Generic

Provisioning control plane in Generic cluster

🚧

There are steps in this guide where Truefoundry team will have to be involved. Please reach out to [email protected] to get the credentials

Setting up Truefoundry control plane on a generic cluster involves creating the infrastructure to support the platform and then installing the platform itself.

Generic cluster refers to those cluster which are not managed by any cloud provider.

Setting up Infrastructure

Infrastructure requirements

Requirements

Description

Reason for Requirement

Kubernetes Cluster

Any Kubernetes cluster will work here - we can also choose the compute-plane cluster itself to install Truefoundry helm chart. Min 4vCPU and 8GB RAM

The Truefoundry helm chart will be installed here.

Postgres database

Postgres >= 13

The database is used by Truefoundry control plane to store all its metadata and can be installed through the truefoundry helm chart.

Volume

Default storage class to support dynamic volumes

Volumes are required for databases and statefulsets

Egress Access for TruefoundryAuth

Egress access to https://auth.truefoundry.com

This is needed to verify the users logging into the Truefoundry platform for licensing purposes

Egress access For Docker Registry

1. public.ecr.aws 2. quay.io 3. ghcr.io 4. docker.io/truefoundrycloud 5. docker.io/natsio 6. nvcr.io 7. registry.k8s.io

This is to download docker images for Truefoundry, ArgoCD, NATS, ArgoRollouts, ArgoWorkflows, Istio.

DNS with TLS/SSL

One endpoint to point to the control plane service (something like platform.example.com where example.com is your domain. There should also be a certificate with the domain so that the domains can be accessed over TLS.
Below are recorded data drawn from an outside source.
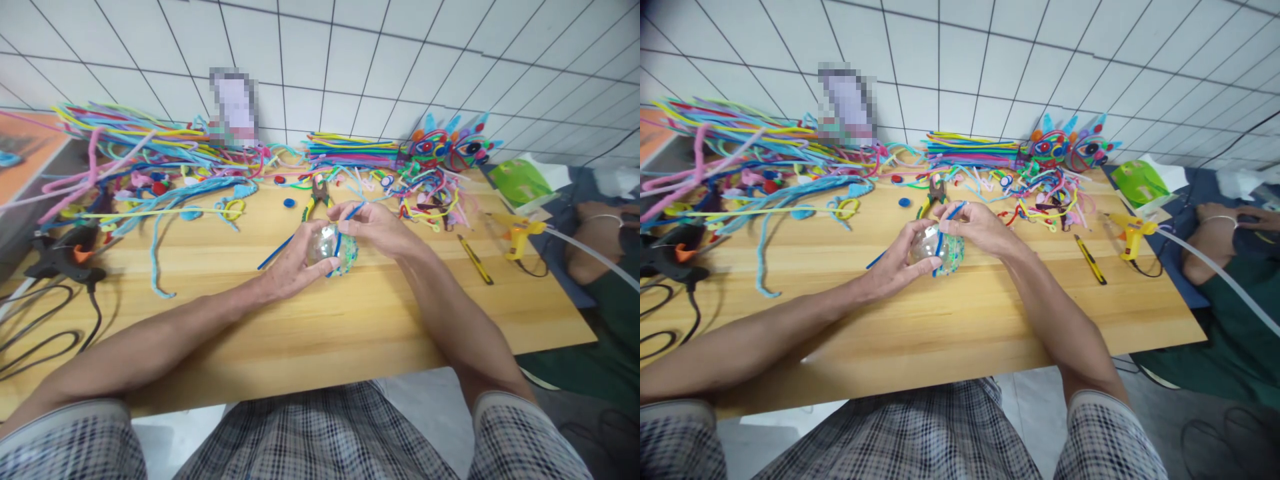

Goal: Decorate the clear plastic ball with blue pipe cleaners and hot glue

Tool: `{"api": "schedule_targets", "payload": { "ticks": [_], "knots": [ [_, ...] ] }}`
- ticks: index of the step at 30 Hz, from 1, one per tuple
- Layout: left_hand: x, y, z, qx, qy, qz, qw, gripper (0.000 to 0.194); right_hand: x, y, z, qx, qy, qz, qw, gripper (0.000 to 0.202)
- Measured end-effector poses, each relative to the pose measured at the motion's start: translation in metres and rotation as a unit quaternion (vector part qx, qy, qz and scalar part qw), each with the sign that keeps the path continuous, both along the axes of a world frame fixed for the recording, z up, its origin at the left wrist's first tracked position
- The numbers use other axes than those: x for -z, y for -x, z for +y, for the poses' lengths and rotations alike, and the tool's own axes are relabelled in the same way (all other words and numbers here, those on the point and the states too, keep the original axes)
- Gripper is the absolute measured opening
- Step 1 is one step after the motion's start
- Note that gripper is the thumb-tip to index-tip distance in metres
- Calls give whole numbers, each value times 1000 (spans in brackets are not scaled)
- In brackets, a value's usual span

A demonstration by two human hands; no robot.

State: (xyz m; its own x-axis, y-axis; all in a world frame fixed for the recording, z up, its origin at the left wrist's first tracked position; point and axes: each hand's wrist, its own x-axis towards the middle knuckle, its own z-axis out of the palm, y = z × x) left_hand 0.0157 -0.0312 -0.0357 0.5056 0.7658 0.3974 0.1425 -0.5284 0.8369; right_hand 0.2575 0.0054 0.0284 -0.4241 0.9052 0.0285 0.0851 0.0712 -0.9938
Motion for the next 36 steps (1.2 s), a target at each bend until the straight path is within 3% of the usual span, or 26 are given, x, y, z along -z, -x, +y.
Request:
{"api": "schedule_targets", "payload": {
  "ticks": [5,10,15,29,36],
  "knots": [
    [1,0,1,13,3,-8,1000,64,-3,0,-3,-6,-20,-12,1000,47],
    [0,0,2,30,12,-3,999,62,-7,-9,1,-88,-44,-23,995,34],
    [2,0,5,47,18,-15,999,66,1,-11,6,-146,-51,-25,988,29],
    [4,1,5,52,17,-23,998,65,2,-4,1,-123,-86,-27,988,29],
    [-3,1,4,47,21,-5,999,66,1,-5,0,-99,-40,19,994,32]
  ]
}}
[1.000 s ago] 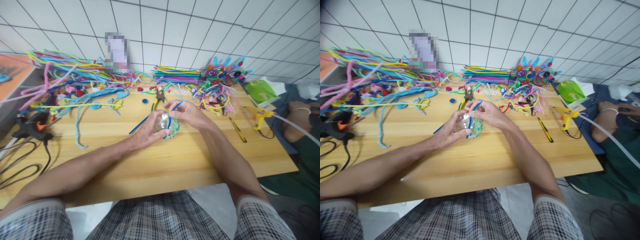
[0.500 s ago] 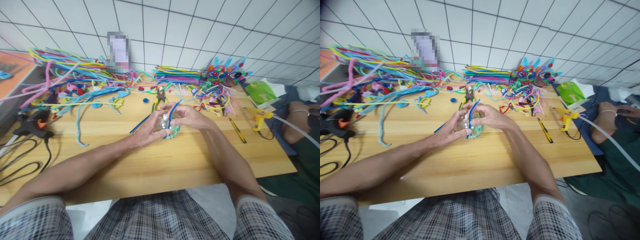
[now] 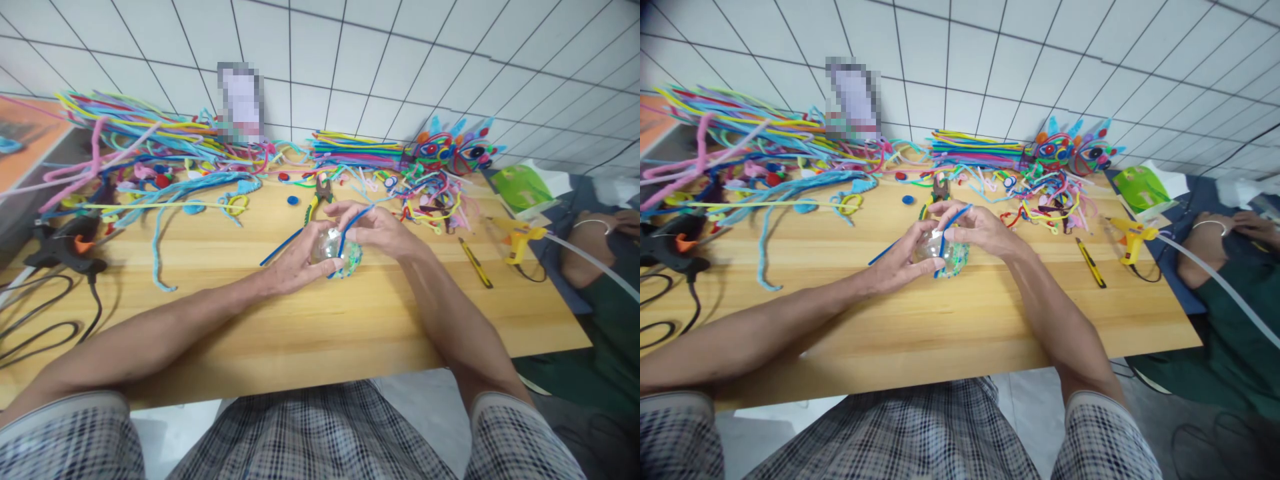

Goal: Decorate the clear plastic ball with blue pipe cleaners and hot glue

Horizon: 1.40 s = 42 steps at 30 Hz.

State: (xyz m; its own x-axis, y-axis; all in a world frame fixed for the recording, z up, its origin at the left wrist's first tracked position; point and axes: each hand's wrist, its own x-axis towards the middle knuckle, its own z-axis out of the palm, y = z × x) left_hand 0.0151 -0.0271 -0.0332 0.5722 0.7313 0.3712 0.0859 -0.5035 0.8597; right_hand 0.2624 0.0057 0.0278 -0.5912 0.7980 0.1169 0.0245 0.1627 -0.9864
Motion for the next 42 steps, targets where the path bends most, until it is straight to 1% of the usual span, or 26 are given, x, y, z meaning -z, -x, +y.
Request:
{"api": "schedule_targets", "payload": {
  "ticks": [6,11,14,17,20,24,31,37,42],
  "knots": [
    [-1,1,0,3,-14,2,1000,64,-2,-1,0,16,30,-6,999,37],
    [0,1,0,4,-17,-3,1000,65,5,1,1,41,73,-6,996,42],
    [0,1,0,2,-25,-6,1000,65,9,2,3,37,96,5,995,46],
    [-1,1,0,3,-36,1,999,64,10,1,2,30,113,14,993,52],
    [-1,0,0,10,-52,-4,999,64,9,3,0,30,116,19,993,51],
    [-1,-1,1,20,-75,-7,997,64,8,7,-2,42,111,24,993,46],
    [0,0,0,15,-66,-2,998,64,8,6,-3,37,151,37,987,53],
    [2,0,1,18,-74,-13,997,67,13,5,1,53,139,34,988,46],
    [5,0,2,2,-79,-15,997,69,14,7,1,68,143,43,986,53]
  ]
}}
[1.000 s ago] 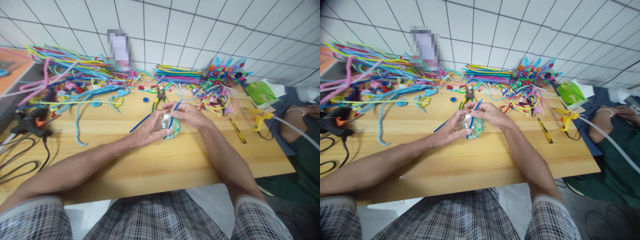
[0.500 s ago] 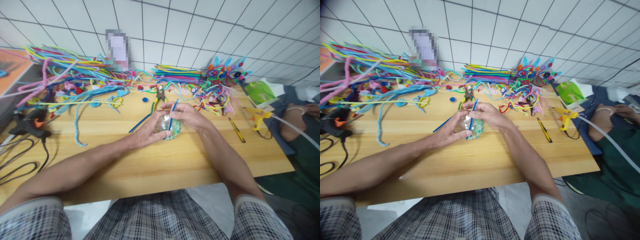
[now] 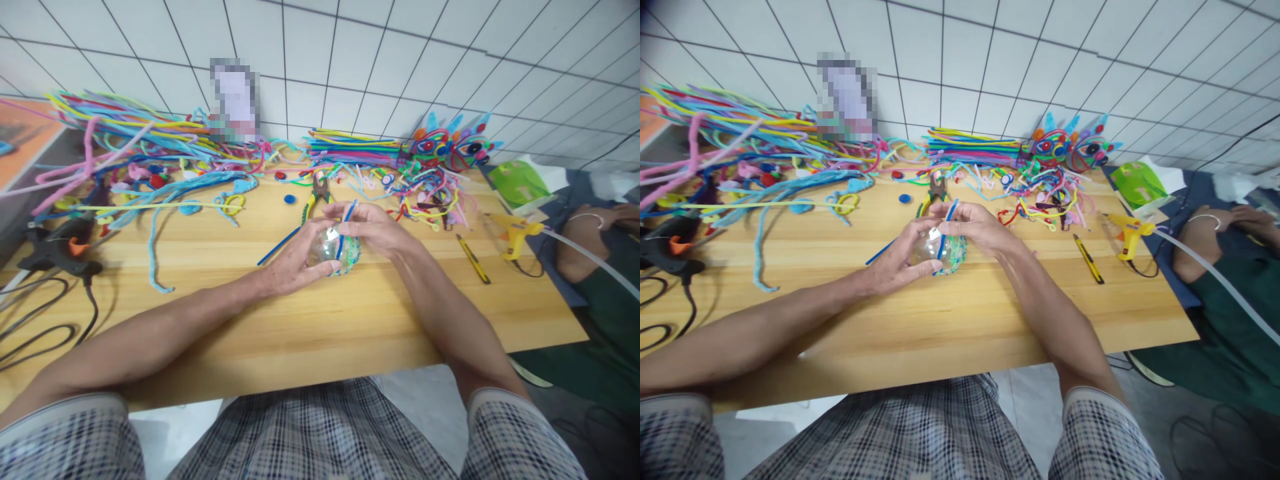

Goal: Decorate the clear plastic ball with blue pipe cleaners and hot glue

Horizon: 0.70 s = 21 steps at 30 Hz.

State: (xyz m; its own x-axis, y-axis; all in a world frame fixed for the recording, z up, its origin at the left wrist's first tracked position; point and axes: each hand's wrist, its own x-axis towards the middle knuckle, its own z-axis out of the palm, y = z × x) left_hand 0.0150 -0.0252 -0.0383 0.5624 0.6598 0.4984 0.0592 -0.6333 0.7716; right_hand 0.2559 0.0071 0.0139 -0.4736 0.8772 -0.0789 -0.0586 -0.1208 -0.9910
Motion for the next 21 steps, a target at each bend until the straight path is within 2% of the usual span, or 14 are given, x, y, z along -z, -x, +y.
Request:
{"api": "schedule_targets", "payload": {
  "ticks": [7,13,17,21],
  "knots": [
    [2,-1,3,8,-52,-9,999,73,-2,4,-1,-8,-5,1,1000,51],
    [1,-1,4,7,-51,3,999,74,-1,4,0,-4,-20,-11,1000,45],
    [-1,-2,0,-19,-18,-13,1000,71,0,5,0,4,-22,-27,999,45],
    [-5,-3,0,-44,63,-5,997,64,0,7,0,11,-30,-34,999,46]
  ]
}}
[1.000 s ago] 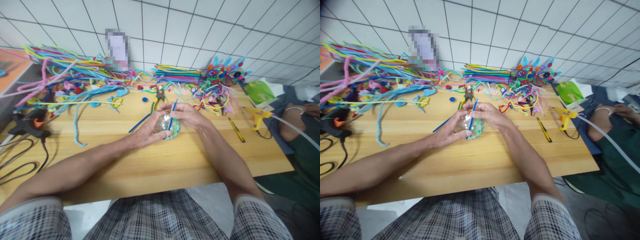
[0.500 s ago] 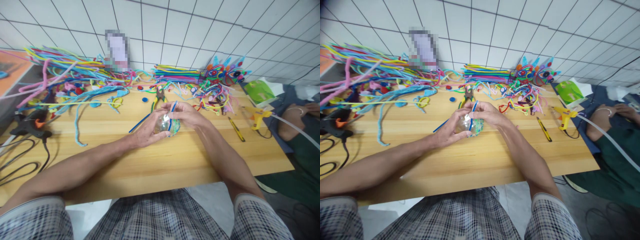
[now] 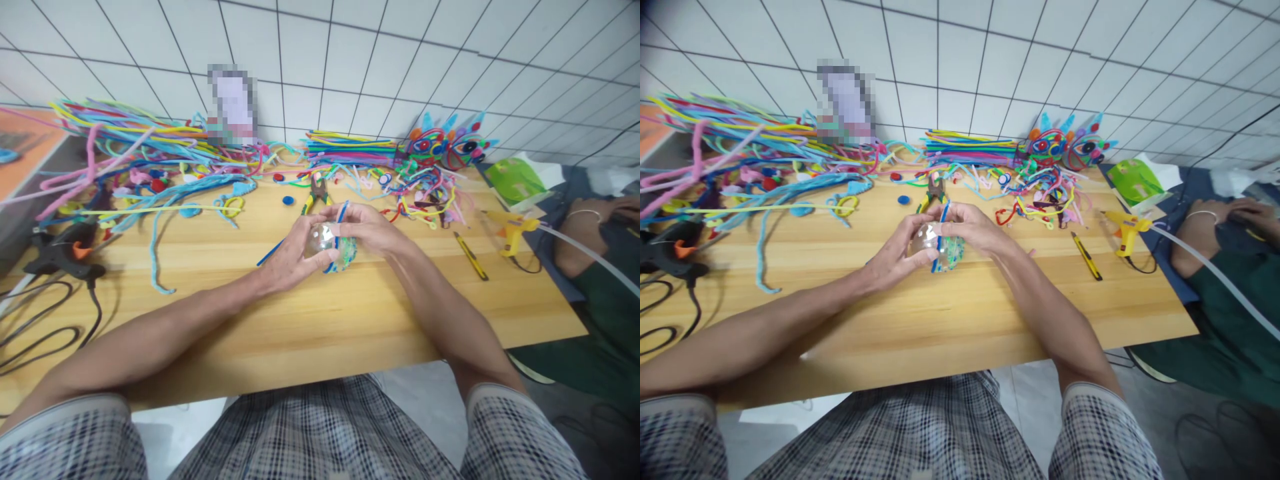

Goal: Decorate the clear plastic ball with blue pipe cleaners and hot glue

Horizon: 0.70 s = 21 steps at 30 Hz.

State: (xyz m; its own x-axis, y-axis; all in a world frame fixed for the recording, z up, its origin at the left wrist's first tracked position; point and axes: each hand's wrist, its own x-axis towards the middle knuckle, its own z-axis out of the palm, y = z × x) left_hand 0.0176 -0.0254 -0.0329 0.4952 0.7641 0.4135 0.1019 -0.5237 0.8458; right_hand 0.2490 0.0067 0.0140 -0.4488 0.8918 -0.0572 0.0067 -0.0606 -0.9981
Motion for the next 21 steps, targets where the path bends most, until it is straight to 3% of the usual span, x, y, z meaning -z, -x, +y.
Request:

The control-plane url should be reachable from the compute-plane so that compute-plane cluster can connect to the control-plane

The developers will need to access the Truefoundry UI at domain that is provided here.

Installing TrueFoundry

Pre-requisites

  1. Installing helm
  2. Add the following chart repository
    helm repo add argocd https://argoproj.github.io/argo-helm
    helm repo add truefoundry https://truefoundry.github.io/infra-charts/
  3. Updating helm repo to download the latest local repository index
    helm repo update argocd truefoundry

Installing truefoundry helm chart

  1. Installing argocd helm chart

    helm upgrade --install argocd argocd/argo-cd -n argocd \
    --create-namespace \
    --version 7.4.4 \
    --set applicationSet.enabled=false \
    --set notifications.enabled=false \
    --set dex.enabled=false
  2. Create values.yaml for the truefoundry helm chart.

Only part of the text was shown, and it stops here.